The proposed method is a DfT/test scheduling technique to optimize existing testbus based TAM architectures for dynamic scan chain reconfiguration; it is simple to implement in hardware (TAM layout need not be changed), its hardware cost are low, and it can improve the test schedule by optimizing the TAM utilization factor. An advanced version of this software, which does not need static TAM partition on the top-level is under development, and is an area of future research for us.
VII. CONCLUSION
We have described the design of reconfigurable test wrappers for cores; using these wrappers the width of a TAM connected to a core may be allowed to change dynamically. A procedure for the automatic derivation of the necessary DfT hardware needed for reconfiguration using a graph theoretic representation of core wrappers was also presented. Integration of the proposed scheme with the proposed IEEE P1500 (SECT) standard is described. We show in this paper, that the area and performance overhead of our proposed scheme is minimal. Using some recent results from the theory of malleable task scheduling we have designed a simple (yet effective) test scheduling algorithm. For SoCs employing a combination of static and reconfigurable wrappers, an easy to implement scheme ECTSP1SOL is shown which is a natural derivation from the geometrical representation. In our opinion, this method has the most promise as we feel that large cores which have a high number of scan chains and patterns are ideal candidates for addition of reconfiguration capability. The time complexity of our algorithm is O(NC 2 B) which compares favorably with the ILP formulations of [9] and N 3 C approximation schemes proposed in [4] .
In addition to improving the SoC schedule complexity, reconfiguration can also address the concerns of core providers who must provide cores to different integrators who have varying SoC level test constraints. A CPU core meant to be integrated onto a SoC for SmartCard will be expected to operate in test mode with very few TAM bits at top level. In contrast, the same CPU core when integrated on a game processor IC can expect to be connected to a large number of test pins in parallel. To avoid test regeneration effort per customized version of the design, the core provider should design the core with reconfigurable wrappers.
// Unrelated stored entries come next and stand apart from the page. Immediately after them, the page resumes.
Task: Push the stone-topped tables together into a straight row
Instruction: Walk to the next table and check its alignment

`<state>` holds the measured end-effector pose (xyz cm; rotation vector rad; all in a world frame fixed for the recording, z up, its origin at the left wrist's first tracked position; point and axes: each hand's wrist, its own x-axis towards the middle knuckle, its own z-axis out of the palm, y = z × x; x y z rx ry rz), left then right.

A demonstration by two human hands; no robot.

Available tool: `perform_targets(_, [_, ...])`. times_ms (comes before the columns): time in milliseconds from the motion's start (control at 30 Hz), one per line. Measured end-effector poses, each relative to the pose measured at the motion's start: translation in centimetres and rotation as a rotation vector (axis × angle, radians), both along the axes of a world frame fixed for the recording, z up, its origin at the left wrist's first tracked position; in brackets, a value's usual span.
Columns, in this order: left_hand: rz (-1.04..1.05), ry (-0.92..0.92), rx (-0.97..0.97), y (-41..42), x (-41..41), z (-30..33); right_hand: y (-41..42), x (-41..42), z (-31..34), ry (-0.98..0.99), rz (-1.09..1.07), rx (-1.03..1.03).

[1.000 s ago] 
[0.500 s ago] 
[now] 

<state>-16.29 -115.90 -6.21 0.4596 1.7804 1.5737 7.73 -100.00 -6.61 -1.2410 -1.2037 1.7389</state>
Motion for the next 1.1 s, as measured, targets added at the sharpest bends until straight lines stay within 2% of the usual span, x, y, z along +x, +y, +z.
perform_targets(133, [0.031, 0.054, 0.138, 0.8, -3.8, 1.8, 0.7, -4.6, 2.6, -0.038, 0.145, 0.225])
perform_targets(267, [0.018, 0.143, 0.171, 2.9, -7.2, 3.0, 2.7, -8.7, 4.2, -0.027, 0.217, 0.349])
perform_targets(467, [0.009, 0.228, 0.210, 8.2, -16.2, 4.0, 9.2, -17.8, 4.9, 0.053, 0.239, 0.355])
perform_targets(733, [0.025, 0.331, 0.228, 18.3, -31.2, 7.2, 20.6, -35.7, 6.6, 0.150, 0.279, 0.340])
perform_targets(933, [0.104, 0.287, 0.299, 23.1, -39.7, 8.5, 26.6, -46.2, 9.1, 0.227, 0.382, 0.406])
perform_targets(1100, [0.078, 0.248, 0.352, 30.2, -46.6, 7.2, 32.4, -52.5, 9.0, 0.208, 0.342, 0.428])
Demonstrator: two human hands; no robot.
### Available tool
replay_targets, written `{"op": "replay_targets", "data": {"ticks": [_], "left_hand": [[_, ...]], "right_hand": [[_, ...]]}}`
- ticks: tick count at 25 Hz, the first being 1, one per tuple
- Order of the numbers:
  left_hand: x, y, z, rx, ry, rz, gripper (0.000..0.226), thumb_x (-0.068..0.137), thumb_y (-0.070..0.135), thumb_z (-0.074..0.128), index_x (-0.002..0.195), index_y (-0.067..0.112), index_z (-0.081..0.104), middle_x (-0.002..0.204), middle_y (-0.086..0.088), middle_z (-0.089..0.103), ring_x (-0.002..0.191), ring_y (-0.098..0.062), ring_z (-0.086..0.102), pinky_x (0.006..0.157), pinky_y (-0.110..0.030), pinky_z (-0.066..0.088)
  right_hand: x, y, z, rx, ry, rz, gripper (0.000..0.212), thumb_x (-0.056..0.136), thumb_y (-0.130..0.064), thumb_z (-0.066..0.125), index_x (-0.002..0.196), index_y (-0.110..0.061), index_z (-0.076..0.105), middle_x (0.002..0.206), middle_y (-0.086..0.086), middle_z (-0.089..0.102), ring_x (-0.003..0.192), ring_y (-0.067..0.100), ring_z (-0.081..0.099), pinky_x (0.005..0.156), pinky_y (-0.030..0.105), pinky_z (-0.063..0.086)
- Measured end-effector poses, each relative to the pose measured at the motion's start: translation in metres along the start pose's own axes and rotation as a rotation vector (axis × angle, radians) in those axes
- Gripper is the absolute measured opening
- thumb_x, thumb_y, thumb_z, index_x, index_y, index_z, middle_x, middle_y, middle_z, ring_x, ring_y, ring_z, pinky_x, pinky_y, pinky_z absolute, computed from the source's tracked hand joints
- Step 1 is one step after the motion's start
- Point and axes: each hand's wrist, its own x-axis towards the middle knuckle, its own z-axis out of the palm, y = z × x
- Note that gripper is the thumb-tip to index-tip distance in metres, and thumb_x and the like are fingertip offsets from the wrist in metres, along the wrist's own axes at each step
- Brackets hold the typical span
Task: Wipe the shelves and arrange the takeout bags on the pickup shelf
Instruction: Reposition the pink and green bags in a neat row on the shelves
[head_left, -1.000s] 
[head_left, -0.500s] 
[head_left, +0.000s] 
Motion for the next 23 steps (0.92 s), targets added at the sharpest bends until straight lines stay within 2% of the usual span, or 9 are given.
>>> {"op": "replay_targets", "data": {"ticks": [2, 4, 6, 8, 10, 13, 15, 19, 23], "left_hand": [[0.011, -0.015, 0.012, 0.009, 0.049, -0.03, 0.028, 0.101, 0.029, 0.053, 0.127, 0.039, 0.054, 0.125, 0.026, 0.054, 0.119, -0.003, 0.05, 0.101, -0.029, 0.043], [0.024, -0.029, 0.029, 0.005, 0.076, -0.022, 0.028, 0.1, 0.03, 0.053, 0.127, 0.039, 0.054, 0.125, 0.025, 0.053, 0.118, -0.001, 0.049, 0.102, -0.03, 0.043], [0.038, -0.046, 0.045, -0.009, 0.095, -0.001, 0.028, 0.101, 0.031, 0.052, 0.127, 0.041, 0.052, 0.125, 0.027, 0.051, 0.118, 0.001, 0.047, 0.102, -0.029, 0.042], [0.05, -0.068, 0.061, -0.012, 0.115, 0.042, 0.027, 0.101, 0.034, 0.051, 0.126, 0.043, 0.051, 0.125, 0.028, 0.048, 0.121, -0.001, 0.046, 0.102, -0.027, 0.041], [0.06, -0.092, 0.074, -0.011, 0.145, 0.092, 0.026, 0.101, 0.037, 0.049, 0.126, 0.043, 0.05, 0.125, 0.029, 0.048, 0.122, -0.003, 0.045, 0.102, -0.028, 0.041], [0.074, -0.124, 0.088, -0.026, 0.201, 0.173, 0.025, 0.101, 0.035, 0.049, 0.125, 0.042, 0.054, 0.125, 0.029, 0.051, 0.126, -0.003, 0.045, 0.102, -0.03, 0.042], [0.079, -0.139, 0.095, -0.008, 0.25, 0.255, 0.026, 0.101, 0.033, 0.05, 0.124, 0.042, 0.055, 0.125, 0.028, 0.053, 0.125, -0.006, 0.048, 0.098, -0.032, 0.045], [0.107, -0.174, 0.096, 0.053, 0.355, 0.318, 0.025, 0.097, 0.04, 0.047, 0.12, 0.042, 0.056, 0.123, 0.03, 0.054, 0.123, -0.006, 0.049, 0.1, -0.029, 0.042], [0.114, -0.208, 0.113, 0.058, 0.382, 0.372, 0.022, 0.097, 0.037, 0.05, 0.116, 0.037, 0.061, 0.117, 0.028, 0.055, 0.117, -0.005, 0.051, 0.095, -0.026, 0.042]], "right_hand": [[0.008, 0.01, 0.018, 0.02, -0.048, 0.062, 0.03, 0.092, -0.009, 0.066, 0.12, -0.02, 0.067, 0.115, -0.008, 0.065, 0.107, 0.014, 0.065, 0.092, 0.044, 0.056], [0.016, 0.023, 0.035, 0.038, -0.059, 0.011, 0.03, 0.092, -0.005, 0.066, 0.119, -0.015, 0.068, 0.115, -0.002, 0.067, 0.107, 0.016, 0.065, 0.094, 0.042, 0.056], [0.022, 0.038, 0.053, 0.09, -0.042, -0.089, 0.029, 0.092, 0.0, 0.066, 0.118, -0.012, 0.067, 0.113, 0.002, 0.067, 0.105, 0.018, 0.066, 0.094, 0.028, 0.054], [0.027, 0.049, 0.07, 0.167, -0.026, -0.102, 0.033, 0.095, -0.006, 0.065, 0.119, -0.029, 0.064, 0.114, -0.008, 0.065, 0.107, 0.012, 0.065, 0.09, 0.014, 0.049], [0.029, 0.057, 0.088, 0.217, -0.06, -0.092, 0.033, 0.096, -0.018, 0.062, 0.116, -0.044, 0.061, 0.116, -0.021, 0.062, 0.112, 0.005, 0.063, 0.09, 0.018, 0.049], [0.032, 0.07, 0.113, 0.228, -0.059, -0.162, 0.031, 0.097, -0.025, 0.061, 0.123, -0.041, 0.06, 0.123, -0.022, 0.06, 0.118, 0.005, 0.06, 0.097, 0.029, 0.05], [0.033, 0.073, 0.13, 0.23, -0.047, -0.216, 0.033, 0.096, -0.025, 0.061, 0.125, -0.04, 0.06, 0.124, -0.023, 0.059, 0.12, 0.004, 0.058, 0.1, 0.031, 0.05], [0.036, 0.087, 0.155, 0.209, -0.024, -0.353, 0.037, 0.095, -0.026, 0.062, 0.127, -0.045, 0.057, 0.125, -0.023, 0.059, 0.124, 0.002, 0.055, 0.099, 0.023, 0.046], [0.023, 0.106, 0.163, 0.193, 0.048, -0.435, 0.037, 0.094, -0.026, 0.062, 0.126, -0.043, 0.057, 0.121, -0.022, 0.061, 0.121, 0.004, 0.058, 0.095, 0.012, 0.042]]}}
Using reconfigurable wrapper design, the core provider can create a generic core supporting both scenarios by providing reconfiguration test modes.
Future work will concentrate on benchmarking this method against static wrapper test methods on the axes of test time, DfT area, and routing congestion. On the theoretical side, an analysis of the approximation factor introduced by the relaxation technique used in this paper to approximate the nonintegral TAM widths is required. Extension of this scheme to incorporate test conflicts, power constraints, and precedence relations are also topics of future research.